Votes ForVotes AgainstAbstainBroker Non‑Votes
31,703,479 5,776,826 1,157,744 41,333,472

Governance Assessment

  • Independence and audit rigor: Atkins is independent and an SEC‑defined audit committee financial expert, strengthening financial reporting oversight; she serves on CGC’s Audit Committee.
  • External audit leadership: Chairs audit committees at DRI and SPTN, indicating strong audit oversight experience transferable to CGC.
  • Attendance culture: While her FY2025 attendance is N/A, CGC’s Board and key committees demonstrated high attendance (Board 97.9%; Audit/CGCN 100%), suggesting effective board processes she is entering into.

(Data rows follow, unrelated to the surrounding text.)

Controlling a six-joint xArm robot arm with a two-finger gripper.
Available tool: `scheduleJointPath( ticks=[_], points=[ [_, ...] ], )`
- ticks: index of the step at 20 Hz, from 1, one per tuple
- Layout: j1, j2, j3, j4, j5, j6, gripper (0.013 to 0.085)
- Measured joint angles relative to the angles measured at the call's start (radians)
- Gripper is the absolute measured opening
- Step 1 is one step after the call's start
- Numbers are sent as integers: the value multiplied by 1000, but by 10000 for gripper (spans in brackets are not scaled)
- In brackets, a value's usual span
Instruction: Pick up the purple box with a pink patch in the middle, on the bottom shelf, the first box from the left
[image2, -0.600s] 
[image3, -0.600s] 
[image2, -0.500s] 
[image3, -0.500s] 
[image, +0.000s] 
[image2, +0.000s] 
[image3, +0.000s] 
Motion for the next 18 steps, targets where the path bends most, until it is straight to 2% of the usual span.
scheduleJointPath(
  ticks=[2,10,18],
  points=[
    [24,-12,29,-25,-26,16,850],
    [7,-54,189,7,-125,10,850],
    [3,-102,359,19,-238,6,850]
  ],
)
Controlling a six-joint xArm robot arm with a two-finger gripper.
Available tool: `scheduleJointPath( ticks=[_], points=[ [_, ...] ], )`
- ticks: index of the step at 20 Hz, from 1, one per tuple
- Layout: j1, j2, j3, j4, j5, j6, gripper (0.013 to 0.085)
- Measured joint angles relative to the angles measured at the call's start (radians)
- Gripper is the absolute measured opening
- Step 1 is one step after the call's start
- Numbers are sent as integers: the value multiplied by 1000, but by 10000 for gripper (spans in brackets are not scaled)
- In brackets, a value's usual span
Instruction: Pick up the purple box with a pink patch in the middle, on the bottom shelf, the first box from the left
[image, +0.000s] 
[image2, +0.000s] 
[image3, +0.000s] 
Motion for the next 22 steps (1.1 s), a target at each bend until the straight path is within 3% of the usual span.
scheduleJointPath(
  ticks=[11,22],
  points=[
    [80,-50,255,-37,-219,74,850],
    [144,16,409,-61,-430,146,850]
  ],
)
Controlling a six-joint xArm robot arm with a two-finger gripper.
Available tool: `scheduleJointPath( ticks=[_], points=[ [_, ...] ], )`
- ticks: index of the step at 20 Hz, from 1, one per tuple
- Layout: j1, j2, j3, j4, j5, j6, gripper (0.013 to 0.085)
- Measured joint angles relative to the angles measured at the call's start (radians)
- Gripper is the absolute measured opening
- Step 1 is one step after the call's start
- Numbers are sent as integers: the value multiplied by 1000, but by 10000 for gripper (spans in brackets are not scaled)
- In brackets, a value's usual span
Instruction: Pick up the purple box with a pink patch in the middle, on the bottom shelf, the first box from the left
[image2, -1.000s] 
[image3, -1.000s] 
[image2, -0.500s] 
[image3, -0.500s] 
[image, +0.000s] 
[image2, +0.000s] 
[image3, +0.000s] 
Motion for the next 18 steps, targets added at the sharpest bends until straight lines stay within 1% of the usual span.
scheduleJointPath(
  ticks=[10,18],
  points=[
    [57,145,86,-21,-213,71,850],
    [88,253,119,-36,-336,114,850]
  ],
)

  • Ownership alignment: No reported beneficial ownership as of Aug 1, 2025; equity alignment expected via RSUs/DSUs going forward, but initial “—” may be viewed as limited immediate skin‑in‑the‑game.
  • Shareholder support: ~92% approval in election vote, signaling strong investor confidence at appointment.
  • Red flags and mitigants:
    • Prior bankruptcy involvement (LSC Communications director during Ch. 11) is a disclosure; not necessarily a governance fault, but a risk indicator to monitor.
    • Prior directorship at Aurora Cannabis (competitor) ended in 2023; reduces current conflict risk at CGC.
    • No related‑party transactions, hedging/pledging, or director‑specific pay anomalies disclosed for Atkins in available filings.